» **TASK DESCRIPTION**
Beginning with the line that contains "the black slipper." in the material below, print each line exactly until the line that contains "Outline every instance of the black" has been printed, then stop.

» **PROVIDED MATERIAL**

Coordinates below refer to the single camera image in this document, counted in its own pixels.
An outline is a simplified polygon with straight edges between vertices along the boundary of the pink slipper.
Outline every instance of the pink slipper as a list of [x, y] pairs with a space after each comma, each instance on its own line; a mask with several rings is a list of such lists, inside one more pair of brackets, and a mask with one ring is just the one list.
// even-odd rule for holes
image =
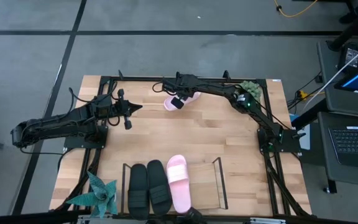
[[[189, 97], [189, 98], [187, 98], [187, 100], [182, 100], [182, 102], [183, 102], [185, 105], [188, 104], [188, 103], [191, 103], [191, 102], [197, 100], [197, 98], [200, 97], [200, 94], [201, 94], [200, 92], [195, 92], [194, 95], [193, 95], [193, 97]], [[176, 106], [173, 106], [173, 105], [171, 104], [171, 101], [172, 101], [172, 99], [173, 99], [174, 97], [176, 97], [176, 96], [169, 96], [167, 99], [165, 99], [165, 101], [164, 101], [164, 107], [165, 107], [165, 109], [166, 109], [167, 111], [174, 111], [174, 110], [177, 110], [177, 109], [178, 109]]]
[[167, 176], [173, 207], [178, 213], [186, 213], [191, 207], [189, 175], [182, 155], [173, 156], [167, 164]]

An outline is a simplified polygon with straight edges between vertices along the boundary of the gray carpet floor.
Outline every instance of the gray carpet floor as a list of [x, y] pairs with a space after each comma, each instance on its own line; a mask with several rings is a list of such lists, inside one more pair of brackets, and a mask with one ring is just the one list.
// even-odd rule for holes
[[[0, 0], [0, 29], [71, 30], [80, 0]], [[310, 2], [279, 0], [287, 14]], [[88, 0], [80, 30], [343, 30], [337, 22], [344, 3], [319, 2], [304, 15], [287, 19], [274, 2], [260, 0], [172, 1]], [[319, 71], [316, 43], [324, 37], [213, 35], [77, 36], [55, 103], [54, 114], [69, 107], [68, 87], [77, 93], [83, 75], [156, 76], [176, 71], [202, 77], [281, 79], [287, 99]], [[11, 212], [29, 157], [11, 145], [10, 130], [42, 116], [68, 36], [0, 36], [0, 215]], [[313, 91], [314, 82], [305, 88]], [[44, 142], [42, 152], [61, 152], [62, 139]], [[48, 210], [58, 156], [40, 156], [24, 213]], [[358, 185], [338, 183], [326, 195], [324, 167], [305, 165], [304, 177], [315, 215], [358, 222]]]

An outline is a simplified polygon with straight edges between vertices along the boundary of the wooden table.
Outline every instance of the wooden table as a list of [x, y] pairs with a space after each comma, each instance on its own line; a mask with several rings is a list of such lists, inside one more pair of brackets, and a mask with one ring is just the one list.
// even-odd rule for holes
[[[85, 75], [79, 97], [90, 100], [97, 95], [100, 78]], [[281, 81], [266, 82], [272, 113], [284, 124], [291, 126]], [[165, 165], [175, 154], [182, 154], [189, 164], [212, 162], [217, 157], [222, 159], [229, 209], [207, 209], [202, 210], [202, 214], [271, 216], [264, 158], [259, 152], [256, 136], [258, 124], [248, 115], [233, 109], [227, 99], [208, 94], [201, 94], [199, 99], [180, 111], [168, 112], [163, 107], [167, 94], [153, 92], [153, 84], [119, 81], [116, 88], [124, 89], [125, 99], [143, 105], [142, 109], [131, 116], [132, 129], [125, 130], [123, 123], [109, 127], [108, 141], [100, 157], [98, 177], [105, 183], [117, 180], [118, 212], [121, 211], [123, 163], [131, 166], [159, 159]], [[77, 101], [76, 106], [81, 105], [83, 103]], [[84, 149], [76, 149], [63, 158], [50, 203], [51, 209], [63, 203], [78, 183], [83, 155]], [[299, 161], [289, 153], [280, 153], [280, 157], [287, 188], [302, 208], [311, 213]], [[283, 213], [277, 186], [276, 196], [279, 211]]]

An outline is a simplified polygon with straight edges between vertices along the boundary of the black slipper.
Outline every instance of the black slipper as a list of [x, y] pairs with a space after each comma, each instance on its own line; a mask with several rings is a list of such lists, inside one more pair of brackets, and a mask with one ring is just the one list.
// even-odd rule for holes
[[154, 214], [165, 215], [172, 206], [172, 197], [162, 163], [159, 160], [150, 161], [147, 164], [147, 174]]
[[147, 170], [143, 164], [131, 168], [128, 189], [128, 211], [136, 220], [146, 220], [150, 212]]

...

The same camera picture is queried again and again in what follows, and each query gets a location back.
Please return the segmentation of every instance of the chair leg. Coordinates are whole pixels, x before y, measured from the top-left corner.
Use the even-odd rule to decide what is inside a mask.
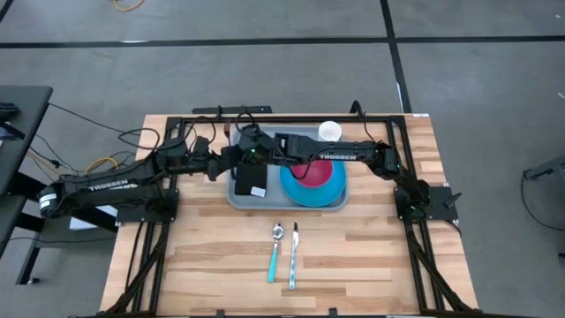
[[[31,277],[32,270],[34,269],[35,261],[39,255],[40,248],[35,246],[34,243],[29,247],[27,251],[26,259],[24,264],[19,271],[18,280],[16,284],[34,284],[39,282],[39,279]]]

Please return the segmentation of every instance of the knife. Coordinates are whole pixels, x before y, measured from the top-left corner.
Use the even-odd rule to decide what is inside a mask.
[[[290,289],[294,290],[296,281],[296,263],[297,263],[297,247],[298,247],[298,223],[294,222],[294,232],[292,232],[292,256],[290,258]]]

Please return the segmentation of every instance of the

---

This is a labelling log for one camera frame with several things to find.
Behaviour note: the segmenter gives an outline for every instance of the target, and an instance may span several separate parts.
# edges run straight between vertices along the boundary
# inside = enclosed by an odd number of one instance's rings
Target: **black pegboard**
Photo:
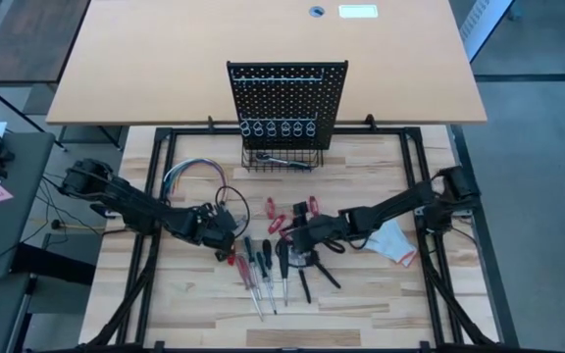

» **SOLUTION TO THIS EXERCISE**
An outline is a simplified polygon with straight edges between vertices along the boundary of the black slipper.
Outline every instance of the black slipper as a list of [x, y] pairs with a space after each comma, each instance on its own line; a mask with several rings is a list of such lists, inside one more pair of brackets, and a mask with one ring is just the one list.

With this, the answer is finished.